Selain dari empat pasal yang disebutkan di atas, masih terdapat banyak pasal lagi yang dianggap kontroversial dan harus dikaji lebih dalam lagi. Dengan adanya revisi UU Penyiaran ini akan memberikan ancaman bagi konten kreator untuk berkarya ataupun pers untuk memberikan informasi yang sesuai dengan faktanya. Apakah ini salah satu program pemerintah untuk membungkam tim konten kreator dan pers terhadap apa yang sebenarnya terjadi atau menjadi filter informasi bagi masyarakat?
*Makna Kebebasan dalam Pandangan Masyarakat*
Penyiaran adalah salah satu sarana utama yang digunakan untuk menyampaikan informasi kepada masyarakat, setiap info berita harus memenuhi standar tertentu. Di sinilah undang-undang diperlukan untuk memilah benar dan tidaknya pendapat untuk kemaslahatan. Pers/media dan kebebasan adalah dua hal yang tidak terpisahkan, di negara demokrasi ini mendiskusikan kebebasan menjadi poin penting dan sekaligus menjadi hal yang tabu. Dengan kata lain membatasi kebebasan berpendapat itu sendiri.
Dua hal penting lainnya yang menjadi sorotan dalam diskusi wacana revisi UU Penyiaran ini adalah mendudukkan makna kebebasan dan mendudukkan kritik sebagai bagian dari tradisi masyarakat untuk memberikan sumbangsih bagi kemajuan bangsa. Masyarakat sekuler saat ini memandang perbedaan dari kacamata kebebasan seraya menafikan kerusakan sosial yang timbul dari perilaku bebas individu masyarakat. Misalkan konten perilaku sesama jenis dan pernikahan beda agama yang bebas menyiarkan kontennya di media sosial dengan dalih kebebasan hak asasi manusia.
Berdasarkan pasal 34F ayat (2) setiap penyiaran wajib melakukan verifikasi ke KPI akan tetapi banyak konten-konten yang merusak moral dan tidak mendidik lolos dan tersiar bebas.
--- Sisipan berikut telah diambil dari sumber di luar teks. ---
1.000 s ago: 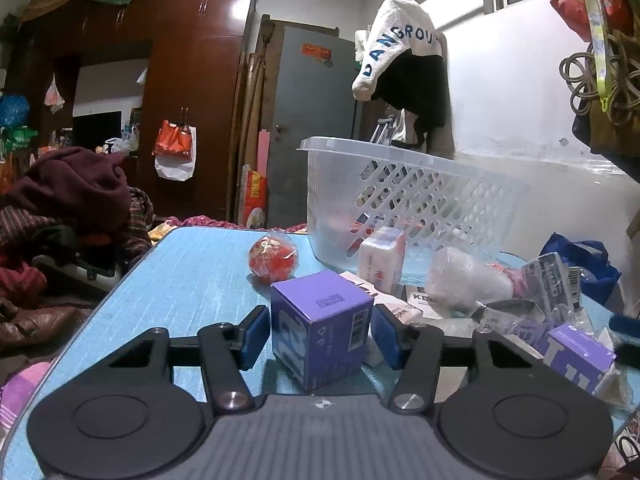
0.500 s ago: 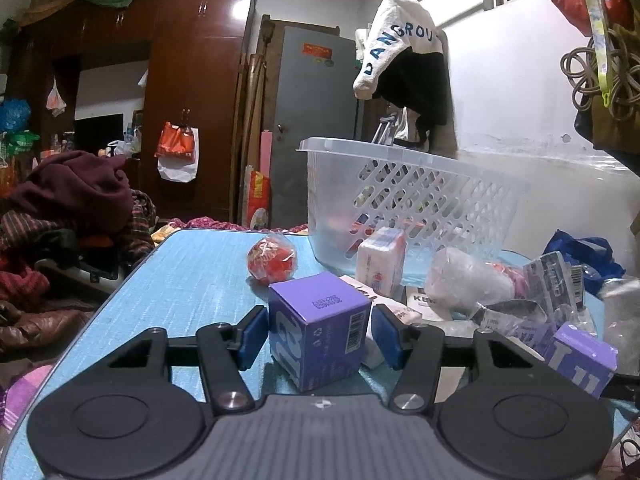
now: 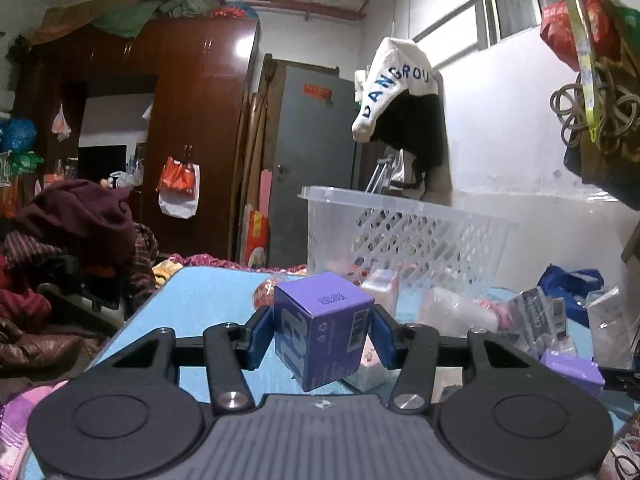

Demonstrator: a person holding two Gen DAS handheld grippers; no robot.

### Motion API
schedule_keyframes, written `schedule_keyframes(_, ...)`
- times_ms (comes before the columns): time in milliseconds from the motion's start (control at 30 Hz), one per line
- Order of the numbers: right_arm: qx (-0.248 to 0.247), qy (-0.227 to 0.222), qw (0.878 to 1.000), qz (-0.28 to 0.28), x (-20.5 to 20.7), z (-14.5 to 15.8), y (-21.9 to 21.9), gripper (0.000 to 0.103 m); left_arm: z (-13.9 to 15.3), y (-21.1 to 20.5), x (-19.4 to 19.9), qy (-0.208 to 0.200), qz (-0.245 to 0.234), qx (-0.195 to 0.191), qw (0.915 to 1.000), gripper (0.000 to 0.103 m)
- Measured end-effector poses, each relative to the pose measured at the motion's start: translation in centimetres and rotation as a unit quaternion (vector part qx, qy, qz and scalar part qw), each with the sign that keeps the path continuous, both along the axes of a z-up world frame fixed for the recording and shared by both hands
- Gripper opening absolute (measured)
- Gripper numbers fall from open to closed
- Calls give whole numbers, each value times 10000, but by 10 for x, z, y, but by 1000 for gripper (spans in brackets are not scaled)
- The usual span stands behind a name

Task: Organize objects
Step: 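Lift purple cube box with left gripper while right carries clear plastic bag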

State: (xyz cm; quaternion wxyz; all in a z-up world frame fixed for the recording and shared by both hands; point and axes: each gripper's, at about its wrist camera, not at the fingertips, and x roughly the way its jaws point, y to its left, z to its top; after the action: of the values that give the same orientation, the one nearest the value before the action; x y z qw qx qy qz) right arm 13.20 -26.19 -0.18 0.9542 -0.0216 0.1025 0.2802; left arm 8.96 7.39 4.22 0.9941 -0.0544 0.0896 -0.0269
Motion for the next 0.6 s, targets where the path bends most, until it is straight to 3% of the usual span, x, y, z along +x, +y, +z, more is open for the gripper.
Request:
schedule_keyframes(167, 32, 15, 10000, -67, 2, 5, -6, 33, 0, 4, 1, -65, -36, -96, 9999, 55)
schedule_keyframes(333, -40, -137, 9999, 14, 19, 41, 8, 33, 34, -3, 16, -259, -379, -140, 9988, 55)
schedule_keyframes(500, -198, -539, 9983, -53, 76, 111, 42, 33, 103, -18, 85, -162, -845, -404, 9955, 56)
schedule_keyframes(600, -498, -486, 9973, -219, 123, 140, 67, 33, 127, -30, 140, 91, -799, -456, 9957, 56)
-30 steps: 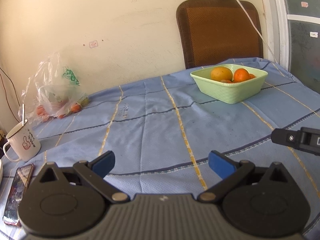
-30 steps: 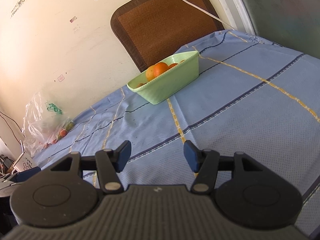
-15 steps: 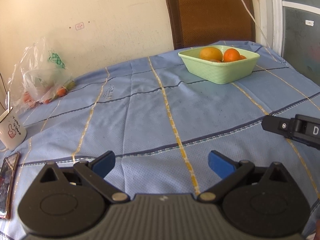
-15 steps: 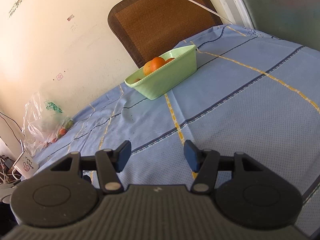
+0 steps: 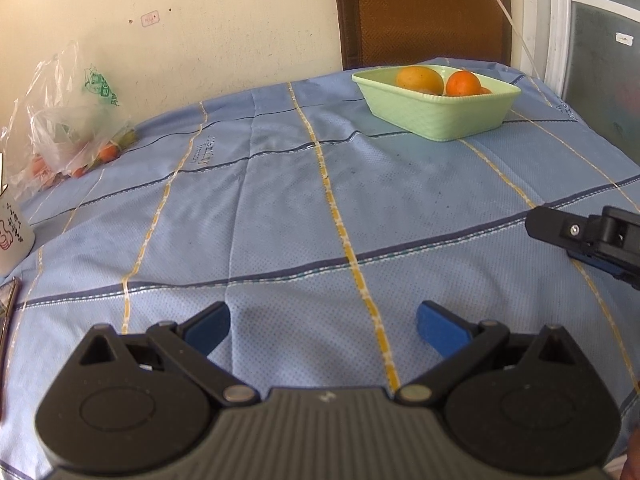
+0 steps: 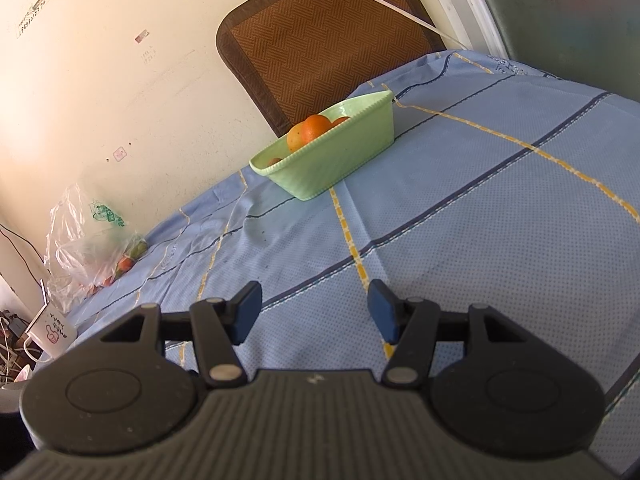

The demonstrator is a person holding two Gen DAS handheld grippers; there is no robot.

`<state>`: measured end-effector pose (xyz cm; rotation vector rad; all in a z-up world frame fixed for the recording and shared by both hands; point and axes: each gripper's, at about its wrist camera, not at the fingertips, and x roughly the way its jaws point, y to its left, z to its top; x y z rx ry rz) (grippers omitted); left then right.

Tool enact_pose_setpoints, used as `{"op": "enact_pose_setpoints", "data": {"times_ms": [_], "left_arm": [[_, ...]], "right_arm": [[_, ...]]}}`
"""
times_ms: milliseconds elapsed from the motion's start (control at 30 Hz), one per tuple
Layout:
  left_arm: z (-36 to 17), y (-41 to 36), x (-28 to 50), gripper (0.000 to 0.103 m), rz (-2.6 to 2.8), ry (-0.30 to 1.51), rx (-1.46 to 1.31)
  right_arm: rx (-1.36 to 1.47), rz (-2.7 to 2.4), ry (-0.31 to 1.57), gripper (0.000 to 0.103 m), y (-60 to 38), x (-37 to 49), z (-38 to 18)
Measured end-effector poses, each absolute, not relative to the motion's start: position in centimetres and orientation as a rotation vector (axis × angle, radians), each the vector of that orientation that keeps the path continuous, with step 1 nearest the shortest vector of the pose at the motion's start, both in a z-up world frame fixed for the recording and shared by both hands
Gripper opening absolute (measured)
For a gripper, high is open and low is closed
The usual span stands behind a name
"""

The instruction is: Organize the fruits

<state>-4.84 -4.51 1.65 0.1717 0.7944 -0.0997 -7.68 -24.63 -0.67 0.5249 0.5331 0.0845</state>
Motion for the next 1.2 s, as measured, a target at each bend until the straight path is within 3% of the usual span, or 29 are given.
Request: {"op": "enact_pose_setpoints", "data": {"times_ms": [1200], "left_arm": [[1.45, -3.82, -4.68, 0.103, -0.103, 0.823, 0.085]], "right_arm": [[0.517, 0.085, 0.534, 0.061, -24.67, -7.68, -0.72]]}}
Sedangkan untuk konten religi yang banyak manfaatnya untuk umat diblokir karena beranggapan akan memecah kesatuan bangsa dan toleransi beragama. KPI mengatur konten kreator tetapi bagaimana dengan pejabat-pejabat yang mempertontonkan segala macam ketidakadilan berlangsung tanpa ada penyaringan. Dan juga dijadikan sebagai propaganda yaitu alat kekuasaan, misalnya pilpres dan kampanye untuk mencari massa.
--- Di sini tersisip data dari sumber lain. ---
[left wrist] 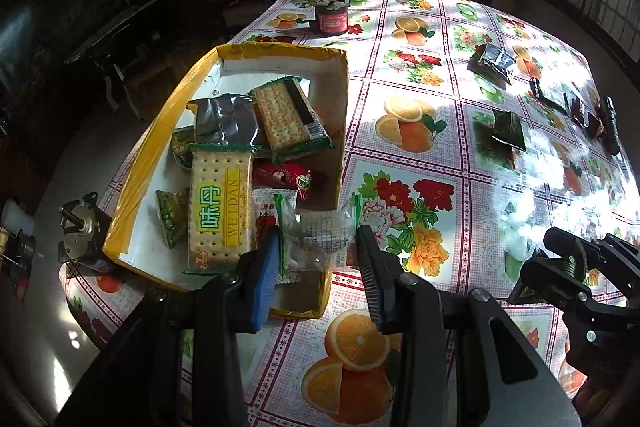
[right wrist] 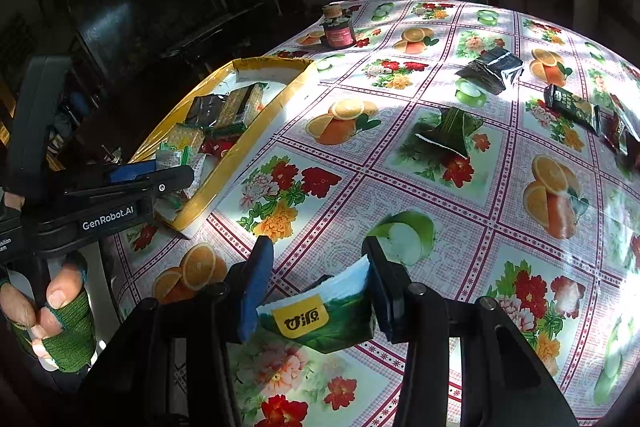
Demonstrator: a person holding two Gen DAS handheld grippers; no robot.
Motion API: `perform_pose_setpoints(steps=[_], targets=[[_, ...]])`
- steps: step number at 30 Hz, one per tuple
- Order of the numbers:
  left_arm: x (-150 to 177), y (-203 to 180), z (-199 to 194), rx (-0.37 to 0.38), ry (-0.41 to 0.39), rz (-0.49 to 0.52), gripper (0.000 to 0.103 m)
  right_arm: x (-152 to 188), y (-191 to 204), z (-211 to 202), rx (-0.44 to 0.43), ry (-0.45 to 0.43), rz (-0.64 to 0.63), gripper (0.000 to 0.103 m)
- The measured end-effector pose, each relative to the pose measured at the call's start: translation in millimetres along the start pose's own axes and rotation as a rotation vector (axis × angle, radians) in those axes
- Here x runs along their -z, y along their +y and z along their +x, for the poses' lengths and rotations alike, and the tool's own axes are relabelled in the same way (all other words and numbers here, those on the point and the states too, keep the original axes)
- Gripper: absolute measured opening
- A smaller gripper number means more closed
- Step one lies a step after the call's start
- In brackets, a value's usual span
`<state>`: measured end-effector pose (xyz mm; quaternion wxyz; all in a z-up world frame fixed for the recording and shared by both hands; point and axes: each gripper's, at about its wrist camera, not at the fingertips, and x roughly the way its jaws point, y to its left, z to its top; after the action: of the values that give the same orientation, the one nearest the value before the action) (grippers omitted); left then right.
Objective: Organize snacks
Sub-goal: 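Carry the clear bag and green bag over the yellow-rimmed tray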
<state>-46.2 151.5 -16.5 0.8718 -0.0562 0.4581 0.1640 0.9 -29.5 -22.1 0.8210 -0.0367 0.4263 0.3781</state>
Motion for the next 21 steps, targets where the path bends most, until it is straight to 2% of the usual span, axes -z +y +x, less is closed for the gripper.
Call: perform_pose_setpoints(steps=[12, 21], targets=[[-7, 30, 0, -0.027, -0.008, -0.054, 0.040, -24, 22, 17, -0.048, 0.000, -0.052, 0.043], [-10, 59, 4, -0.070, -0.004, -0.105, 0.040, -58, 52, 34, -0.147, -0.026, -0.083, 0.043]])
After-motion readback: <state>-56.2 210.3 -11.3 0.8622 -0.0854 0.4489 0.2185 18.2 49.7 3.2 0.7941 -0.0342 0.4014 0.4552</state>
*Media Dalam Kacamata Islam*
Dalam Islam baik dan buruk pemberitaan harus merujuk pada syari’at. Syari’at yang bersumber pada Al Qur’an, sunnah, ijma sahabat, dan kias sebagai tolok ukur manusia. Dengan sendirinya kebebasan yang ada di dalam negara sekuler ini tidak ada dalam Islam.
Rasulullah SAW bersabda “Imam (khalifah) adalah raa’in (pengurus rakyat) dan ia bertanggung jawab atas pengurusan rakyatnya” (HR. Bukhari).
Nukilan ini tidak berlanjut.